Nothing in the data may be omitted; output it all verbatim.
+ + + + +
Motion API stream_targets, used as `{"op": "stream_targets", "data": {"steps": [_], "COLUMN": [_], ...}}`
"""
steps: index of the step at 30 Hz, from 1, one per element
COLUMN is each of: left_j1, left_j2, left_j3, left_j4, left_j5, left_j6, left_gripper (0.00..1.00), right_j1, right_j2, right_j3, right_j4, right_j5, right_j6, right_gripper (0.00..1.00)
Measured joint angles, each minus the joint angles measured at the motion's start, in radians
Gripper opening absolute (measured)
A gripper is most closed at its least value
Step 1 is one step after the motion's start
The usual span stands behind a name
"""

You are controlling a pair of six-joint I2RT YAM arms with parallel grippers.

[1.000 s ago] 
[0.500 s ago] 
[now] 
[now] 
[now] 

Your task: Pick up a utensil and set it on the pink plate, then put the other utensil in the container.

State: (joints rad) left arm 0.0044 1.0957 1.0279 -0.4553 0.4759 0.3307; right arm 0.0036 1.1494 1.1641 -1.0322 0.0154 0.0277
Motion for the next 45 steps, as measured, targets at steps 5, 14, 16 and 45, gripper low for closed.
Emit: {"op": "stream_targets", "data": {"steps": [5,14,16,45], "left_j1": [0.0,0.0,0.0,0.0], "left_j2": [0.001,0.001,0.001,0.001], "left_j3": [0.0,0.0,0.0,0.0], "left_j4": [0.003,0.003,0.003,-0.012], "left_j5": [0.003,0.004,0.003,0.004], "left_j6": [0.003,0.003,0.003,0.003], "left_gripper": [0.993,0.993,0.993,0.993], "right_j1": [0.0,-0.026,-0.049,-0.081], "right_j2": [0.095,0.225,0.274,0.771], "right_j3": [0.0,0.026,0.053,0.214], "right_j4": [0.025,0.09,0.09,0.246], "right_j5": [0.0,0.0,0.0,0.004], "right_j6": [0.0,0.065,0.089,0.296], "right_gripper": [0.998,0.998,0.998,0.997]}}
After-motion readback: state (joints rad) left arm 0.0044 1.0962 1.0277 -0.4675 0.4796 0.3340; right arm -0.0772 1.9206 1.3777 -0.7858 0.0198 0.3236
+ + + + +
## [Response to this task]
Motion API stream_targets, used as `{"op": "stream_targets", "data": {"steps": [_], "COLUMN": [_], ...}}`
"""
steps: index of the step at 30 Hz, from 1, one per element
COLUMN is each of: left_j1, left_j2, left_j3, left_j4, left_j5, left_j6, left_gripper (0.00..1.00), right_j1, right_j2, right_j3, right_j4, right_j5, right_j6, right_gripper (0.00..1.00)
Measured joint angles, each minus the joint angles measured at the motion's start, in radians
Gripper opening absolute (measured)
A gripper is most closed at its least value
Step 1 is one step after the motion's start
The usual span stands behind a name
"""

You are controlling a pair of six-joint I2RT YAM arms with parallel grippers.

[1.000 s ago] 
[0.500 s ago] 
[now] 
[now] 
[now] 

Your task: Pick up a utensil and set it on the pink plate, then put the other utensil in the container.

State: (joints rad) left arm 0.0044 1.0957 1.0279 -0.4553 0.4759 0.3307; right arm 0.0036 1.1494 1.1641 -1.0322 0.0154 0.0277
Motion for the next 45 steps, as measured, targets at steps 5, 14, 16 and 45, gripper low for closed.
Emit: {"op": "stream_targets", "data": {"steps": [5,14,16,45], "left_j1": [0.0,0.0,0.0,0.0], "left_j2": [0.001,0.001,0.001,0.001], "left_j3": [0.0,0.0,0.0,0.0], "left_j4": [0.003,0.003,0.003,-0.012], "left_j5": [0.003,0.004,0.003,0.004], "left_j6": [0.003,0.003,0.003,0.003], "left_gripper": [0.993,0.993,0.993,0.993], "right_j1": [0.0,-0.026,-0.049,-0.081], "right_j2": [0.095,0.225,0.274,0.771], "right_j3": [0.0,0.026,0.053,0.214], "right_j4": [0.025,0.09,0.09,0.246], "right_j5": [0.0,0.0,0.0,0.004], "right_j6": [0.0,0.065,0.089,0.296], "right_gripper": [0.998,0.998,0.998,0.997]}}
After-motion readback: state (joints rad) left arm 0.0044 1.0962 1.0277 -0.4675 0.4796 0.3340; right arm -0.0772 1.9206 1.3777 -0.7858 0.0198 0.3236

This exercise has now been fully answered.